After reflecting, I realized the missing piece in my conferring sessions was student voice. Maybe conferring would be less teacher-centered if I could enlist students as partners in conferring and provide them with the language to engage in writing conversations. If students are going to see themselves as authors, they need to develop agency and make their own decisions about writing. It’s our job to trust that decision-making!
If students are going to see themselves as authors, they need to develop agency and make their own decisions about writing.
When I felt students were ready for this step, I led a minilesson to explicitly define the purpose of conferring for kids. I wanted them to know why I come and sit alongside them during writing workshop. To start this minilesson, I asked my class: “What do you think my job should be when I visit you during writing workshop?” We collectively decided the teacher’s job was to help the students make their writing better. Once united behind this common goal, students understood the purpose of conferring.
Next, I explained to students I will often launch our conferences with the same prompt: “How can I help you as a writer today?” This consistency helps ease students’ anxiety when a teacher joins them for a conference. The question also empowers students to be in charge of their writing. Instead of passively waiting for a teacher to sit by them and say, “Here’s what you need to fix today,” students initiate work as skilled authors right away when workshop begins. Then, when a coach joins them, they can direct the agenda of the conversation in a way that aligns with their personal goals as a writer. By allowing students to choose the direction of the conference, you are communicating the following: “You are an author! You have unique knowledge and skills that inform this piece of writing. Only you can choose what happens to this piece.”
Here is a chart I used during this minilesson with second graders. Many of the points on this chart are inspired by my own “conferences gone wrong” and misconceptions my students held about writing conferences.
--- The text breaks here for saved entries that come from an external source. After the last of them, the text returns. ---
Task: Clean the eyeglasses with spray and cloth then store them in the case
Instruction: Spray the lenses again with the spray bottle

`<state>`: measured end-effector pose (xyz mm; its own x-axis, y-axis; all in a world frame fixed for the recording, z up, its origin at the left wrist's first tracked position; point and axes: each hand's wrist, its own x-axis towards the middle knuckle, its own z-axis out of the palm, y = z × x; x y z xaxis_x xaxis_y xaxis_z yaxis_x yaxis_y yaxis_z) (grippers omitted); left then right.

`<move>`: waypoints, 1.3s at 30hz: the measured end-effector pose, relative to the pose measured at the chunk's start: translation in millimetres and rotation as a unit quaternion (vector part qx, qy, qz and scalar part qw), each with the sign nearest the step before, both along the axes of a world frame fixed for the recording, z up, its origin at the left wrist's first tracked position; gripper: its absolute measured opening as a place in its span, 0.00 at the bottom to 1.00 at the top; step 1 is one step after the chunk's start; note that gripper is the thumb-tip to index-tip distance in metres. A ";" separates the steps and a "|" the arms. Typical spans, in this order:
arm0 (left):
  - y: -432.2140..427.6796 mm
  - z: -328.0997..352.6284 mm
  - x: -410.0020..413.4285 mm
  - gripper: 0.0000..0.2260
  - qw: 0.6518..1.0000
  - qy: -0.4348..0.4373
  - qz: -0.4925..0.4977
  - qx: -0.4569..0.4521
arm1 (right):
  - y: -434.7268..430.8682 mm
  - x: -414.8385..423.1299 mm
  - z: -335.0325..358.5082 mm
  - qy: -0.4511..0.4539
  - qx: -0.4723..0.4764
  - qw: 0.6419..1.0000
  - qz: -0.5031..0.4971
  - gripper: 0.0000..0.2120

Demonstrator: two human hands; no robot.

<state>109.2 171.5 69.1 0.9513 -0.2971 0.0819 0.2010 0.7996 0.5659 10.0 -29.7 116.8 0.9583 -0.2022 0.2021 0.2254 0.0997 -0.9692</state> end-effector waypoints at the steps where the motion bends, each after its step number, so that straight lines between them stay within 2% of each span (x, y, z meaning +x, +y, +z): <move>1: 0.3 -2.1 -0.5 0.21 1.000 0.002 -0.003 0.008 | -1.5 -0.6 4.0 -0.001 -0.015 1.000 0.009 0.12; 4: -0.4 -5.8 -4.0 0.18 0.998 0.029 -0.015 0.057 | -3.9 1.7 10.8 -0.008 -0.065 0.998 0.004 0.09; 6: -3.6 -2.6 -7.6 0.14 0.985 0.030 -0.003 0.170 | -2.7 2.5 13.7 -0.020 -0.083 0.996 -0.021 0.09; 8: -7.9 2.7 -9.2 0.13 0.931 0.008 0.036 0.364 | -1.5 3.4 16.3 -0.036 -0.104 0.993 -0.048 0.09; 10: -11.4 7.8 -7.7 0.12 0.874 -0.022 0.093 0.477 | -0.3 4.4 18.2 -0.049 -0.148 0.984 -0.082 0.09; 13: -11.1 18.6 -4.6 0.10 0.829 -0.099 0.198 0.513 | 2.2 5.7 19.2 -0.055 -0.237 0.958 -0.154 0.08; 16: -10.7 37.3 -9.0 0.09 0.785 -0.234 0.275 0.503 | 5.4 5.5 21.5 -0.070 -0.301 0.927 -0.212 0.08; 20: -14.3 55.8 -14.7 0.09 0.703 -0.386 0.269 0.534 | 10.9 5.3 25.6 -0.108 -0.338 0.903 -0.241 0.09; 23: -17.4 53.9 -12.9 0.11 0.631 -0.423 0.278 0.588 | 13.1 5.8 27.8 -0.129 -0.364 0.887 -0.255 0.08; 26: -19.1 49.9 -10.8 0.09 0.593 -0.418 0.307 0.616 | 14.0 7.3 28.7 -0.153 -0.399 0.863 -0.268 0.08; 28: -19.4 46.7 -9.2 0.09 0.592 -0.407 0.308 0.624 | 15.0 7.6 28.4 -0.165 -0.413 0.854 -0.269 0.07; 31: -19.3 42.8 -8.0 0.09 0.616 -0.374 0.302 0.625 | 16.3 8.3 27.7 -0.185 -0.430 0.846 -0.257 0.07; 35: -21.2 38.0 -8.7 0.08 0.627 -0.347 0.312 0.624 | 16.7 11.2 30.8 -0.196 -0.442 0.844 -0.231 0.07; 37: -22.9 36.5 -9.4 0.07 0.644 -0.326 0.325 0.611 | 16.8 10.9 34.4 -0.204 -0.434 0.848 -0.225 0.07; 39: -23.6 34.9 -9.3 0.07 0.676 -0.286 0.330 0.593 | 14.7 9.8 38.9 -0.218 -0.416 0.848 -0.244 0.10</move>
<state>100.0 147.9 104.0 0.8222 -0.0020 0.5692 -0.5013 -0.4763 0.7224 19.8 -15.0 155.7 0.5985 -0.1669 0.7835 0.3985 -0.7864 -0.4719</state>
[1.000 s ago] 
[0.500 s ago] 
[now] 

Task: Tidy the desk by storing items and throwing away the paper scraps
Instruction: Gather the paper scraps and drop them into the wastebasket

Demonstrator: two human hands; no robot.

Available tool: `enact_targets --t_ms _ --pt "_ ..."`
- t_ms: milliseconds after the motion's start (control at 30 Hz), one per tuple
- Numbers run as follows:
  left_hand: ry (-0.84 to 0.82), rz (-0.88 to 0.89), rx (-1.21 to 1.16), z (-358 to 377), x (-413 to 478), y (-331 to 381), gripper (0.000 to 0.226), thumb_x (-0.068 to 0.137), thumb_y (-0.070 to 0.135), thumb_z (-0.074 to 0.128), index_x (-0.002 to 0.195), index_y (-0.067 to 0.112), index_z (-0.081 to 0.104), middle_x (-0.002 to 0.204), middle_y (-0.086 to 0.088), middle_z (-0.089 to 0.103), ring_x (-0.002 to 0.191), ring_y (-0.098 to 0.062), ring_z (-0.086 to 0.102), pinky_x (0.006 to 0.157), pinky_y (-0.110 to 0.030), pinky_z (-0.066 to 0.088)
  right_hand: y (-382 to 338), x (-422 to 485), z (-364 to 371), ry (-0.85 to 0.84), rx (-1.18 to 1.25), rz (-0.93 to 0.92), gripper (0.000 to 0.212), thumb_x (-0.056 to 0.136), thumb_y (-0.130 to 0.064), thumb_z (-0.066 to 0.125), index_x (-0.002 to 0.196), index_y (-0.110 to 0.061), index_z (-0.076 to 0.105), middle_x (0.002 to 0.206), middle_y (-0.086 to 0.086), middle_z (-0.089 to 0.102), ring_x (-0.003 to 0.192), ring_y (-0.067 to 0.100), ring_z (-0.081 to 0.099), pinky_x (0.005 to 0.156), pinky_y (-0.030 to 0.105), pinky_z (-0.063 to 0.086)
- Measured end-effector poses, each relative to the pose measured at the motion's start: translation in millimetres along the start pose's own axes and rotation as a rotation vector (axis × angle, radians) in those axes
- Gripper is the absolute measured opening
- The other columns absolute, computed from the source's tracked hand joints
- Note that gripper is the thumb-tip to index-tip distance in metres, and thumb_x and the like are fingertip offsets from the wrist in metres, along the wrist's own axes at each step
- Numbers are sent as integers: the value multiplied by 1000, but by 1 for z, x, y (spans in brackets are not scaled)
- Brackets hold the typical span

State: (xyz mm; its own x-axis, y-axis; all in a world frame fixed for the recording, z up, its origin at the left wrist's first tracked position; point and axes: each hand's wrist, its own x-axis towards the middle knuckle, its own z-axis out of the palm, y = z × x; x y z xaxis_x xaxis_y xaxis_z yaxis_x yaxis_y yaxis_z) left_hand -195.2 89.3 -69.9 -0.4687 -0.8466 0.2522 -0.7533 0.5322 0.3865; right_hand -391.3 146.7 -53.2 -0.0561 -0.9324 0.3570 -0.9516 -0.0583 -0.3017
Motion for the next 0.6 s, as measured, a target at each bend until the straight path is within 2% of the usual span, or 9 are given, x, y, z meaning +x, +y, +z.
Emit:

This year, I made a kindergarten version of the chart:
I’ve found that the level of writing improves as students practice the academic language conferring requires. (Nothing like hearing an eight-year-old say, “Can you help me look for pages where I can add dialogue?” Or, “I’m working on putting one transition word on each page!”)
This one minilesson won’t solve all your conferring woes; it takes time and trust between you and the students for them to realize that you will honor their decisions as authors. That’s why, if a student says they want the conference to be about making a diagram, you coach them through the diagram, even if your teacher-brain is begging you to tell them to fix their missed capitalization! (What a great idea for a future small group instead!) The more power students attain in writing workshop, the more motivated and engaged they become, making the other tasks that come with being a writer much easier.